We associate November with Thanksgiving, Black Friday and Cyber Monday (and, unfortunately, elections). But who knew that November 12-18 this year was ‘Antibiotic Awareness Week’? Just about no one. The United States Center for Disease Control (CDC) developed this educational effort, as the winter cold and flu season starts, to prevent overuse of antibiotics. In previous blogs, we learned that antibiotics prescribed inappropriately during infancy can kill beneficial intestinal bacteria and increase the risk of food allergy. Overuse of antibiotics also increases the probability that those bacteria that were initially resistant to the antibiotic will multiply and spread more quickly throughout the population. The CDC cites these statistics:
- up to 50% of all the antibiotics prescribed for people are either not needed or are not optimally effective when prescribed.
- drug resistant bacteria cause 23,000 deaths in the United States each year.
I’m also sure that Friday September 28th this year had no particular significance for most of us— except for it being another TGIF. This date, though, was the 2nd annual ‘National Penicillin Allergy Day’—promoted by the CDC and multiple medical professional and commercial organizations. The date was chosen because September 28th 1928 was when Alexander Fleming discovered penicillin. However, penicillin was not used for a substantial number of people until the late 1930s/early 1940s.
How are “Penicillin Allergy Day’ and ‘Antibiotic Awareness Week’ linked? Because just as antibiotics can be overused, so can the label that people are allergic to penicillin. Penicillin allergy has been well-studied over many decades. Researchers have found that:
- Ten percent of patients in the United States report penicillin allergy, which is the most commonly reported drug allergy.
- But, 9 out of 10 patients who report penicillin allergy are not truly allergic when assessed by skin testing.
- More than half of patients who are skin-test positive lose their sensitivity by 5 years. And 80% of them lose their sensitivity by 10 years.
Factors that account for penicillin allergy actually being absent include the following: viruses and bacteria that created the infection can cause rashes; another drug or product used at the same time was the actual cause; an entirely different medical condition was the cause depending on the type of symptoms and the physical findings; some reactions that occurred to patients over 70 years ago were due to impure preparations of the penicillin powder.
So, if someone can be shown not to be allergic to penicillin, that person benefits from having the option to use a penicillin-type of antibiotic that is the first-line treatment for certain infections and that is typically less expensive than other antibiotics. The health care system benefits because, otherwise, patients with unconfirmed penicillin allergy have been shown to spend more time in hospitals. Everyone else who is not penicillin allergic benefits by having less drug-resistant bacteria that could be acquired in the community or in a hospital.

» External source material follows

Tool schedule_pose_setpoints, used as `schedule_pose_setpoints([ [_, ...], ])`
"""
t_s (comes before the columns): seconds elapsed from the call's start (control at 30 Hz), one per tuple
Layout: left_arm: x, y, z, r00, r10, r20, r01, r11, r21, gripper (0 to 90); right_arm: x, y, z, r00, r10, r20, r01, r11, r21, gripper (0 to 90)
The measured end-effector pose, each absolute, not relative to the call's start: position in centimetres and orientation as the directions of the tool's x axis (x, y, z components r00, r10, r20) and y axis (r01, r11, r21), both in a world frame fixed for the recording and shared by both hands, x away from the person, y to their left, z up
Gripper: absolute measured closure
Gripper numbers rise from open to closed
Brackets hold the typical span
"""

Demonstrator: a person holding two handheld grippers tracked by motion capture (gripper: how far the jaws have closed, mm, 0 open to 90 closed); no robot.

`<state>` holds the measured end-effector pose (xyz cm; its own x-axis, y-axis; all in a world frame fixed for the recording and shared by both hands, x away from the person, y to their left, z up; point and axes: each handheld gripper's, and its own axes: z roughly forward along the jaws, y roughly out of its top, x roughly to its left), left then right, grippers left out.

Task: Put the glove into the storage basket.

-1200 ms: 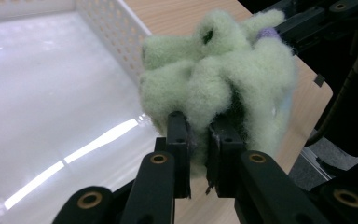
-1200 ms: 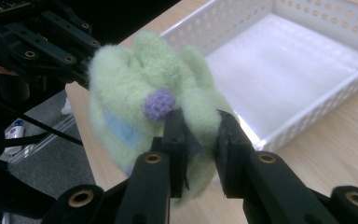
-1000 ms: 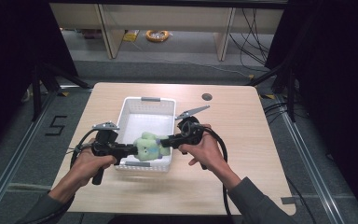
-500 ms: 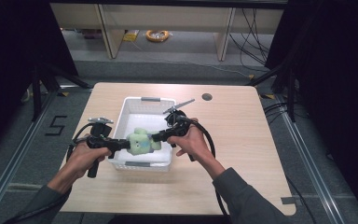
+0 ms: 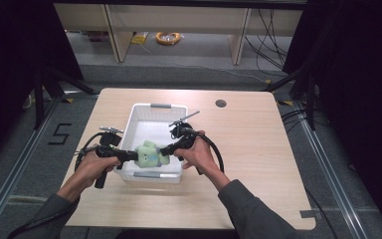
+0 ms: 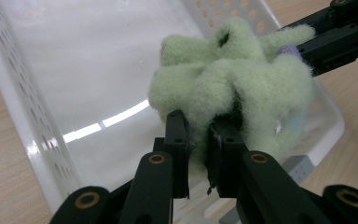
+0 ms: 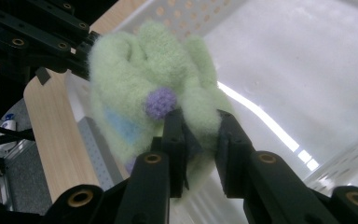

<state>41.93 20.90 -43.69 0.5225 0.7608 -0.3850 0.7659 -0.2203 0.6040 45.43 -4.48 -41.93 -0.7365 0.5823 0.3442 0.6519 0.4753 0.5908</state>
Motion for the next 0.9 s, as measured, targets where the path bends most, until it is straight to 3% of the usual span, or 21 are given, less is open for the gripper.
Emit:
schedule_pose_setpoints([
  [0.27, 42.4, 20.7, -44.9, 0.534, 0.763, -0.364, 0.777, -0.273, 0.567, 78.2, 45.5, -4.0, -43.4, -0.721, 0.612, 0.326, 0.670, 0.496, 0.552, 75.4],
  [0.33, 42.5, 20.4, -45.2, 0.510, 0.775, -0.373, 0.785, -0.242, 0.570, 78.1, 45.5, -3.9, -43.5, -0.717, 0.619, 0.320, 0.673, 0.496, 0.548, 75.3],
  [0.9, 42.8, 19.8, -46.0, 0.549, 0.794, -0.263, 0.764, -0.349, 0.543, 72.7, 45.6, -2.6, -44.8, -0.721, 0.648, 0.246, 0.670, 0.559, 0.489, 72.0],
])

When should a patient be evaluated to determine if penicillin allergy is present? Authors of an article in this year’s Annals of Allergy, Asthma and Immunology recommend penicillin skin testing in these circumstances:
- The penicillin-associated reaction occurred within the past 12 months
- The patient has any history of shortness of breath associated with penicillin
- The symptoms associated with penicillin began within hours after the first dose of the penicillin antibiotic
- If the penicillin-associated symptoms were (a) either a mild rash or gastrointestinal symptoms or headaches and (b) were more than 12 months ago along with (c) a concern about taking a test dose of the penicillin antibiotic without doing skin testing first.
- The history is from a long long time ago with no details (“My mother only told me to just tell doctors I’m allergic to penicillin.”)
The discovery of antibiotics is one of the great successes in mankind’s search for a longer life without pain and suffering. However, with great discoveries come great responsibilities for their uses, as we’ve seen since the nuclear age began in the 1940s. Bacteria and viruses can mutate or adapt to changes in the environment. We all need to adapt as well in our use of medical advances such as antibiotics when the scientific facts justify it–so that we make this world a better place for us and for those around us.